Family Meeting: Turning toward light even while it’s hard

Carla Gordon
By Carla Gordon The Black Lens

We are currently in a time that has many of us angry, disgusted and heartbroken by the state of this country. This place that has professed values it has rarely lived up to in its entirety. Where those who are currently in political power are trying to overwhelm and scare us. This place, that extracts and exhausts at what feels like every turn, that does not tell the truth about itself willingly. A place that our ancestors built but weren’t allowed any of its prosperity or access to its highly espoused ideals without a fight.

Many of us, I imagine, are still processing, still deciding how much we are willing to give and where. I also feel us taking the time we need to address our hurt around the election results. We are examining the stories we have told ourselves about this place. We are taking the time to clarify our vision. We are resting, healing, thinking. We are within the four walls of our ancestral, community house.

For those that are not quite ready to engage with the larger community just yet, that’s OK. No shame in it. We need people to tend to the house and keep the home fires burning. For those ready to engage, I have a few things to offer. Nothing new of course.

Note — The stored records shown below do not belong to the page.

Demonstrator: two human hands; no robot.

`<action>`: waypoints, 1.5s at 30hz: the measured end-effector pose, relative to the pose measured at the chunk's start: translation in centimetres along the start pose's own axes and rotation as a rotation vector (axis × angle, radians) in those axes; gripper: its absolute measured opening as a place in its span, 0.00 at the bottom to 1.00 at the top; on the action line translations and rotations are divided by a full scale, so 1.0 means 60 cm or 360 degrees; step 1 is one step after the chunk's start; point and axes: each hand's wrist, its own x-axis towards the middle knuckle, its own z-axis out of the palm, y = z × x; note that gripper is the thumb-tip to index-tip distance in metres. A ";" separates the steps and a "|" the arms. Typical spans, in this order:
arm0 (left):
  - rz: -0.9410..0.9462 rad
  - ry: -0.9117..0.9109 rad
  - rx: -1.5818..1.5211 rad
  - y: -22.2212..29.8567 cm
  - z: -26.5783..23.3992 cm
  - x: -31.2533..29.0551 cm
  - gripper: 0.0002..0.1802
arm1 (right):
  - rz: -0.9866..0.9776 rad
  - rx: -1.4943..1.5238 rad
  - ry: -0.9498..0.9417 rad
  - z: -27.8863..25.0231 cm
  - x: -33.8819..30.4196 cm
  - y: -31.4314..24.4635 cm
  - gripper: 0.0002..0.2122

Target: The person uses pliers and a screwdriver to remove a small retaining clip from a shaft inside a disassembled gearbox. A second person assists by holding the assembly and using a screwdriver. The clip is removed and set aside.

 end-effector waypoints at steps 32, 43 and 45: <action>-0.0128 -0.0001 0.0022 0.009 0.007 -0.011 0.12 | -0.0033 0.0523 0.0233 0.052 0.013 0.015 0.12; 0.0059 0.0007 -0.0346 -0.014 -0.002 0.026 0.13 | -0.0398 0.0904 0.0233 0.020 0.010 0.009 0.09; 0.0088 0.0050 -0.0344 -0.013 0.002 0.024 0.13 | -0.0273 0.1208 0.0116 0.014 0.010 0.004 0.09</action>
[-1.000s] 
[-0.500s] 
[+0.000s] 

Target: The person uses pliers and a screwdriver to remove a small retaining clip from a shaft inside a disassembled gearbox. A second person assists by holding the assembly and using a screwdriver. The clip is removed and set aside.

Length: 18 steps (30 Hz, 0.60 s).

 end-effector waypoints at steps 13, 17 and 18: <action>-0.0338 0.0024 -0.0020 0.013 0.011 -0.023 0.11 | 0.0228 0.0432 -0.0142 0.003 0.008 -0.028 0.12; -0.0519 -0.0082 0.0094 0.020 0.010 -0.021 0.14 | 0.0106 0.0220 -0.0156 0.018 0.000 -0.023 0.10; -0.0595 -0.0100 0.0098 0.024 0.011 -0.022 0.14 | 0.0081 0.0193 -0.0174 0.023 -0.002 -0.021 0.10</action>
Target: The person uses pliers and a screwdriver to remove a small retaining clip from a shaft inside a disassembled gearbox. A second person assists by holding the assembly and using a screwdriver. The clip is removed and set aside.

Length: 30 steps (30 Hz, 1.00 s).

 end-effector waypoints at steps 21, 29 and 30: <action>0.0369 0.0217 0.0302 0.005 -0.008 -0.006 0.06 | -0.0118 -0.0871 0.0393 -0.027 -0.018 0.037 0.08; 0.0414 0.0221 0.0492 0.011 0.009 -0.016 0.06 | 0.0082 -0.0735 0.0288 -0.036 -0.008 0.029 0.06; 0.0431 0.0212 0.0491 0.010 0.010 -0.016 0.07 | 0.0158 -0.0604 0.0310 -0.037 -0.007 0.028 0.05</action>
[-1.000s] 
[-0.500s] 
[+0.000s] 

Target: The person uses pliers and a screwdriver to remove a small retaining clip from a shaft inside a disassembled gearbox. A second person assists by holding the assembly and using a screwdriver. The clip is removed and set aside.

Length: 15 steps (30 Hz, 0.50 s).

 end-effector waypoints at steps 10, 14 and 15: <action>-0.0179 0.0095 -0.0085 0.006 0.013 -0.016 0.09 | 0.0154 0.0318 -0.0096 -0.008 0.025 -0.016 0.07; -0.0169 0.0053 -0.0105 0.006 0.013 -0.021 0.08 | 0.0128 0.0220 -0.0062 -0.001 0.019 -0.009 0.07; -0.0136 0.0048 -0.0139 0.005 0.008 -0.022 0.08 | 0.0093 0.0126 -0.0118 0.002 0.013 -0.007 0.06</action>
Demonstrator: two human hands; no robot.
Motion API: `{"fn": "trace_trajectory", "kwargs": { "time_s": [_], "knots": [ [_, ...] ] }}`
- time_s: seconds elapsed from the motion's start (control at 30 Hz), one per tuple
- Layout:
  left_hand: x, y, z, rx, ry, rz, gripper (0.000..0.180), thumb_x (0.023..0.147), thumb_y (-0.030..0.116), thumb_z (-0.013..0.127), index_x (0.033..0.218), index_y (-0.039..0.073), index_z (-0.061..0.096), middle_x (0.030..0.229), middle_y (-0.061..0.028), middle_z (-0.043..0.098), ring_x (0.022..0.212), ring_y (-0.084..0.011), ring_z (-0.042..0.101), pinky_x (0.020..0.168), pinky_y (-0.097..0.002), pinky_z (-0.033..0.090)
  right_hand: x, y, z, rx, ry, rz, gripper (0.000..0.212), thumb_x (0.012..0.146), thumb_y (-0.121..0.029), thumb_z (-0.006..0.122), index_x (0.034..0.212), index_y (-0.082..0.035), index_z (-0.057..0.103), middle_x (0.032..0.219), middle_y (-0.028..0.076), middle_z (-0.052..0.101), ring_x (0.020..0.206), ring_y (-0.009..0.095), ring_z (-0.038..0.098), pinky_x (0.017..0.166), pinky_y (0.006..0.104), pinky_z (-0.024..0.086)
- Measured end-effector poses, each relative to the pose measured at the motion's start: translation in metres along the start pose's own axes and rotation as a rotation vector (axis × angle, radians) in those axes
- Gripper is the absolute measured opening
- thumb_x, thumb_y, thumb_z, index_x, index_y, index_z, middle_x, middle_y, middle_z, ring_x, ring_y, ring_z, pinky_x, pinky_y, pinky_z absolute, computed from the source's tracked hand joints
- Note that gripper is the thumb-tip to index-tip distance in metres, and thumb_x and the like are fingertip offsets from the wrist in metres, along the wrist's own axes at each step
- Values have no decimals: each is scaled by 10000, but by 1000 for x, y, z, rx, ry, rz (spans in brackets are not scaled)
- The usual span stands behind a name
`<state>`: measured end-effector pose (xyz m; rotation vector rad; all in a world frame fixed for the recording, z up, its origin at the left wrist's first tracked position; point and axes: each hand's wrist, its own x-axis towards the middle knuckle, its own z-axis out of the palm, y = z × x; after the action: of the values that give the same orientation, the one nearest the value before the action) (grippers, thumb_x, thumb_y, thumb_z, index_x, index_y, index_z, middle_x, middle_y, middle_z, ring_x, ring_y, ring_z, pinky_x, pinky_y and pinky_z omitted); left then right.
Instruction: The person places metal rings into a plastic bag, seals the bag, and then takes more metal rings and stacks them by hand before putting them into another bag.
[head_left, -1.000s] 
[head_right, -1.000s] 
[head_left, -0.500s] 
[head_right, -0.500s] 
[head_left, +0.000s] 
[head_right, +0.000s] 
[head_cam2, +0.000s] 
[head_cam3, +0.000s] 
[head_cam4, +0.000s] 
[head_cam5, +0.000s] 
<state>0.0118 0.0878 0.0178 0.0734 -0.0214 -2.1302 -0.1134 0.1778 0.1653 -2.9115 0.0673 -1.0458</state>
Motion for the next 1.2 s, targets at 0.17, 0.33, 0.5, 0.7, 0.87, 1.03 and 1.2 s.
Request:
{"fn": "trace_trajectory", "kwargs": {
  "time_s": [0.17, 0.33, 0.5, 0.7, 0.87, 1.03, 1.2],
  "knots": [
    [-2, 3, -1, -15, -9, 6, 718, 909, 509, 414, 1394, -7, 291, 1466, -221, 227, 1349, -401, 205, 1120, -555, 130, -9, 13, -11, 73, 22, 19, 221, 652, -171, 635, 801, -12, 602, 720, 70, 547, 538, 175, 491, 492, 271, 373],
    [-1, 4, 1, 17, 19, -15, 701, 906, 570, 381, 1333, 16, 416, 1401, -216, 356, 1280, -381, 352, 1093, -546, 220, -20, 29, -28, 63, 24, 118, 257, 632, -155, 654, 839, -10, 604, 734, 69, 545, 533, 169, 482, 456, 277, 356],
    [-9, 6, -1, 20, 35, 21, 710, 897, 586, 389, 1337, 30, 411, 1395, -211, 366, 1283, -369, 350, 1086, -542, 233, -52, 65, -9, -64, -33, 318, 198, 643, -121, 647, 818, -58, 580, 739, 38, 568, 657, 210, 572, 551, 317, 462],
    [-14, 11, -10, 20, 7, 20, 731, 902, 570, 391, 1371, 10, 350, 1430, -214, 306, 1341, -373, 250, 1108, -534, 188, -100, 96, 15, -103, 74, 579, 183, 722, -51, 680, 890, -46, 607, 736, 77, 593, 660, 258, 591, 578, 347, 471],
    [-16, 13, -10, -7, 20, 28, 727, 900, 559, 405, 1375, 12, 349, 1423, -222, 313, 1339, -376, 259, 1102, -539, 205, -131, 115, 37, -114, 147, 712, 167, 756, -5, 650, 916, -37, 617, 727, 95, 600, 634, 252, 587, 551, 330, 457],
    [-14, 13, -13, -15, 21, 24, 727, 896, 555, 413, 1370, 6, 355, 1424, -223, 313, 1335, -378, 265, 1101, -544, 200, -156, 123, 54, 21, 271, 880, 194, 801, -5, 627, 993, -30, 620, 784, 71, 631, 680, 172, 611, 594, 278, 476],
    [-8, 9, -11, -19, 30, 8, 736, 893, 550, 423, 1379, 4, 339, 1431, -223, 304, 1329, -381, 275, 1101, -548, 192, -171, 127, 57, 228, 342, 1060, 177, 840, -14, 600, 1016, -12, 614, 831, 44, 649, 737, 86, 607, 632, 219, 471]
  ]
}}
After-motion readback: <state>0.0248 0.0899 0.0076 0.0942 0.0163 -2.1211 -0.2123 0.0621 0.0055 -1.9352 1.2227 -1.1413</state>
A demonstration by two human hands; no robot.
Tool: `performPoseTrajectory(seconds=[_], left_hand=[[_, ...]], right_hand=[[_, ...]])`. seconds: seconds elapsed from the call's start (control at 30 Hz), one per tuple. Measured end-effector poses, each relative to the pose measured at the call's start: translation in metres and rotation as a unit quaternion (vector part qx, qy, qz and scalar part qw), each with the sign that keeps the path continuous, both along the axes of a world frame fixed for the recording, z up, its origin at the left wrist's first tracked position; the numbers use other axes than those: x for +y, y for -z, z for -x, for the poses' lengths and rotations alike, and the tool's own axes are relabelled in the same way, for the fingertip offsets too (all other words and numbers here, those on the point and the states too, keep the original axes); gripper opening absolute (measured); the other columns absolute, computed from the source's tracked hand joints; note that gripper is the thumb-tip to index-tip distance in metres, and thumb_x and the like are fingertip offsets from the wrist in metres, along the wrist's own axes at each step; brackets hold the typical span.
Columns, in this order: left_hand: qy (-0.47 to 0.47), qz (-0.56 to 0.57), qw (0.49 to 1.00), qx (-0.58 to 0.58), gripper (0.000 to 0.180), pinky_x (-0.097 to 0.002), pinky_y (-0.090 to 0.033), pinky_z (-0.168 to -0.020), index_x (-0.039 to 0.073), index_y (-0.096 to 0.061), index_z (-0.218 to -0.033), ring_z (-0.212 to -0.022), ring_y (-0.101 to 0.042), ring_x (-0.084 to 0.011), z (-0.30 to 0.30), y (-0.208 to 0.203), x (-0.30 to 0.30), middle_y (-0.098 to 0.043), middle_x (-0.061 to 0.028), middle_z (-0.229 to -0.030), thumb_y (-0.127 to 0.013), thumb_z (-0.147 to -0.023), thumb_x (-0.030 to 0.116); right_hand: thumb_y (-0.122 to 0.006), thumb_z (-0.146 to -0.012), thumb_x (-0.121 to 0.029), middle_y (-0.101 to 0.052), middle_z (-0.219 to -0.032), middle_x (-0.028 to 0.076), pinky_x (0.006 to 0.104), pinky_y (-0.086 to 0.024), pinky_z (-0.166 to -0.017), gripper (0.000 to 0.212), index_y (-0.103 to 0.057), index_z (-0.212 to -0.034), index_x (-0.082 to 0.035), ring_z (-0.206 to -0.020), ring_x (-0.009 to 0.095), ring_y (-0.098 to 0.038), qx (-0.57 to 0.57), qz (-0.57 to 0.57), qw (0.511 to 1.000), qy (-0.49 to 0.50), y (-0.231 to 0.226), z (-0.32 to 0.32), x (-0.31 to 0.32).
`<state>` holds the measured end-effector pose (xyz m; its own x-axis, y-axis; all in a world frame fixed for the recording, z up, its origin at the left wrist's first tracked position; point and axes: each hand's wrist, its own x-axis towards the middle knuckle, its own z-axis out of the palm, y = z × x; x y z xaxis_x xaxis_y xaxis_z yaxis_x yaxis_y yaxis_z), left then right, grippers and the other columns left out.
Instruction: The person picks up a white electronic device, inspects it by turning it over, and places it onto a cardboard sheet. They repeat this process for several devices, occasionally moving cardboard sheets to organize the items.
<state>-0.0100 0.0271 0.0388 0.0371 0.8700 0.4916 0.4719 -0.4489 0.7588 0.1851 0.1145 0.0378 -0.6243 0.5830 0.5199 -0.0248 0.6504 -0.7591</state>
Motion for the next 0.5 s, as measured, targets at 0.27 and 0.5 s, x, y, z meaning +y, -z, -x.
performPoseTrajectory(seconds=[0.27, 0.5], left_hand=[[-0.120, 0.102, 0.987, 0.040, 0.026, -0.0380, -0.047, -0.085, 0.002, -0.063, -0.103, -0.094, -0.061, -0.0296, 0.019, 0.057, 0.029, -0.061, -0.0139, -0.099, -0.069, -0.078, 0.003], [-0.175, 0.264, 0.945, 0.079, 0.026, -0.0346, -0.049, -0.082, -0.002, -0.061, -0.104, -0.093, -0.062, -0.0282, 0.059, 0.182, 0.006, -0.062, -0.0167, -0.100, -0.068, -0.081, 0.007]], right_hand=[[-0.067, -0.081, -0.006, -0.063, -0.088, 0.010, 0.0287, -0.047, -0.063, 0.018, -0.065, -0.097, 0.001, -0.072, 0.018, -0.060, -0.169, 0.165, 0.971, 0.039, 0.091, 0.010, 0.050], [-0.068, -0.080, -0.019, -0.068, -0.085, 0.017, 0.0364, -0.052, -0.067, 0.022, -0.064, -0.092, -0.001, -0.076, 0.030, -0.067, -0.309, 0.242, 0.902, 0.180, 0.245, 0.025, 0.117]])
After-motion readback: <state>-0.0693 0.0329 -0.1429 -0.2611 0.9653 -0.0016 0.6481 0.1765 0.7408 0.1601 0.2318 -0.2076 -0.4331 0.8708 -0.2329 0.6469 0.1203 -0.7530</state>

These are things we have heard before. Consider this a reminder of blueprints left by our cultural, ancestral fore mothers and fathers.

Every action, however big or small, from tending the fires inside our ancestral four walls to protest, disruption, and civil disobedience has a place. Every drop feeds the ocean. Take this offering with a grain of salt. Take what interests you, leave the rest. Work from your square.

Turn Towards Life/Joy:

  • Take slow, deep breaths from the diaphragm.
  • Exercise/movement.
  • Eat well, sleep, rest.
  • Meditate, pray, chant, sit in silence, whatever your spiritual practice is, do it. Go into nature.
  • Feel your emotions, let them move through.
  • Make time to appreciate or practice the arts (music, dance, etc.).

Nurture/Build Community:

  • See about your people, break bread together, spend time.
  • Listen to each other, be curious.
  • Build a space of love, truth, protection, humanity, integrity and growth.
  • As adrienne maree brown and many have stated, move at the speed of trust. Move from your square to your family of origin or choice to friends and associates to city wide to statewide to nationwide to worldwide. Scale up and down as needed.
  • Show up.
  • Apply the principles of both/and (it can help hold the tension between divergent ideas).

Action Plans:

  • Decide where you spend your money. Boycotts work. Shop local, thrift stores, barter, trade. Support the library.
  • Go to a school board, city council meeting or town hall.
  • Call your local, state and national reps with your concerns.
  • Read.
  • Learn more about our cultural and national histories.
  • Learn a new skill set like sewing, gardening, CPR, fishing, etc.
  • Volunteer, support mutual aid networks (a long standing tradition in our ancestry), bail and strike funds.
  • Establish a safety plan, build a go bag and shelter in place kit (3 days worth to start, then 3 weeks, then 3 months worth of supplies).
  • Recognize propaganda and call it out. Reject it.
  • Have dream/ vision sessions (personal and community wide). We need to think about what we want for ourselves and this country.
  • Be discerning with your energy.
  • Write down what your highest values are, ask those around you to do the same. See if they align.
  • Run for office.
  • Protest, disrupt, whether through civil disobedience or a conversation that is riddled with disinformation and lies.

No one person needs to do it all. Just do something from your square. We go together. We build together. One drop, one action at a time. Even the rock yields to the flow of water in time. And before you know it we will have laid a new foundation from which to build our new home.